Definitions
RFIC (radio-frequency integrated circuit): RFICs are integrated circuits specifically designed for radio-frequency signal processing. RFIC design commonly uses lumped-circuit analysis, so designers focus on the overall circuit behavior rather than the distributed effects of individual elements. This simplifies design and integration, but at higher frequencies or in the microwave band distributed effects can become significant.
MMIC (monolithic microwave integrated circuit): MMICs are designed with distributed effects in mind. Signals in the microwave band have higher frequencies, so propagation within the circuit becomes more complex. MMIC design typically applies microwave circuit methods, accounting for transmission lines, matching networks, and other distributed parameters that affect circuit performance. This makes MMICs more suitable for high-frequency and microwave applications.
Frequency Perspective
RFIC: Typically covers the lower frequency range, approximately 10 MHz to 20 GHz. In this range, circuit design focuses on RF signal handling and transmission, and distributed effects are relatively small.
MMIC: Typically used at higher frequencies, roughly 20 GHz to 60 GHz and above. At these frequencies, the circuit design must more fully account for distributed effects, so microwave design techniques are required.

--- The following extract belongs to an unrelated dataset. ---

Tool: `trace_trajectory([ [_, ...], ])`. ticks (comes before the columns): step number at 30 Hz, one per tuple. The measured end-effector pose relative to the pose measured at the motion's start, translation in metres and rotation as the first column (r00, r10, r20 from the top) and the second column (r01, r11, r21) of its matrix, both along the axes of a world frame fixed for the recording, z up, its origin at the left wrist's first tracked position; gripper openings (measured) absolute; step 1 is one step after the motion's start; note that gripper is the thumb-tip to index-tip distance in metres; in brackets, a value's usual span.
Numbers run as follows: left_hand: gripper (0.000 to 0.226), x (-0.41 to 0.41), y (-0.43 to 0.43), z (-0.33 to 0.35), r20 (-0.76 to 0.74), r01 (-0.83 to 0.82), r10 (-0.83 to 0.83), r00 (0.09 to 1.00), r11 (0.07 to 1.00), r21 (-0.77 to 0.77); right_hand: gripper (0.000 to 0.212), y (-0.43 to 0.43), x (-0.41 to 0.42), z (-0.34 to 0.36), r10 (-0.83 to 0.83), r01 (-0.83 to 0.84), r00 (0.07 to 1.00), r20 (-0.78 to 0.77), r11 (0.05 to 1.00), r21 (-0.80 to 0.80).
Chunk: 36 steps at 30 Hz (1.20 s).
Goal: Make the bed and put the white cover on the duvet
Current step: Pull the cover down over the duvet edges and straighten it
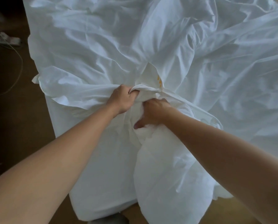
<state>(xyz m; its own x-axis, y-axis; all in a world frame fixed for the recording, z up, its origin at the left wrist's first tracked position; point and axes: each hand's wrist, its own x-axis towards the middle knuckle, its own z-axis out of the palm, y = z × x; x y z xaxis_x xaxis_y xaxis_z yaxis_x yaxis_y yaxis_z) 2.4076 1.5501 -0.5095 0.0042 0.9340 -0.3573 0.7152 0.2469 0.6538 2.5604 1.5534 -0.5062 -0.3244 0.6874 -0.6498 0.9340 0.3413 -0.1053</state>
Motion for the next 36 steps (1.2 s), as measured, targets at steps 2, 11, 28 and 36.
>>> trace_trajectory([
  [2,0.043,-0.008,-0.004,-0.001,-0.013,0.014,-0.013,1.0,1.0,0.008,0.074,0.007,-0.006,-0.006,-0.041,0.037,0.992,-0.122,0.999,-0.035],
  [11,0.03,-0.029,0.008,0.034,-0.006,-0.151,0.155,0.988,0.969,0.197,0.052,0.092,-0.026,0.043,-0.458,0.632,0.714,-0.529,0.747,0.206],
  [28,0.031,-0.035,0.003,0.052,0.108,-0.232,0.241,0.965,0.969,-0.086,0.038,0.126,-0.057,0.085,-0.454,0.507,0.799,-0.394,0.861,0.036],
  [36,0.03,-0.038,-0.012,0.045,0.058,-0.441,0.438,0.897,0.895,0.062,0.068,0.062,-0.035,0.085,-0.497,0.509,0.733,-0.465,0.854,-0.111],
])
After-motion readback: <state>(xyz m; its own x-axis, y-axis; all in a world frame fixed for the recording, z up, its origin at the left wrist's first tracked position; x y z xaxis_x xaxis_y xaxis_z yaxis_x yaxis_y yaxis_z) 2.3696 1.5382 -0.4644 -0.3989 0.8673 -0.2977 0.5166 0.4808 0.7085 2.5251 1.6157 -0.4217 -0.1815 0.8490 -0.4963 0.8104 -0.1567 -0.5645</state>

20 GHz to 60 GHz: This range sits between RFIC and MMIC. The appropriate design approach depends on the specific application and performance requirements; a given design in this band may be treated using either RFIC or MMIC methods.
Power
RFICs usually operate at relatively low power and are suitable for low-power, short-range communication applications. MMICs can handle higher power levels and are used in applications that require processing of high-power microwave signals, such as radar systems.
Design Considerations
RFIC design tends to follow traditional circuit design approaches and emphasizes the overall circuit function and connectivity. MMIC design requires more attention to microwave circuit characteristics, including transmission lines and matching networks, to meet high-frequency performance requirements.
Cost
Because RFICs generally operate at lower frequency ranges with lower power requirements, their manufacturing costs are typically lower than those of MMICs.
Applications
RFICs are commonly used in commercial and consumer applications such as communication devices and consumer electronics, for example NFC, Wi-Fi, and Bluetooth. MMICs are often used in military and specialized applications that require handling of high-frequency, high-power signals, such as radar.
Simulation Tools
MMIC design typically uses specialized microwave circuit simulation tools, such as ADS (Advanced Design System), to better account for distributed effects and microwave characteristics. Silicon-based MMIC workflows commonly rely on Cadence platforms; electromagnetic simulation may be performed with third-party tools such as SONNET. Passive structures can be simulated to obtain S-parameters, which are then imported into Spectre for combined simulation with active devices.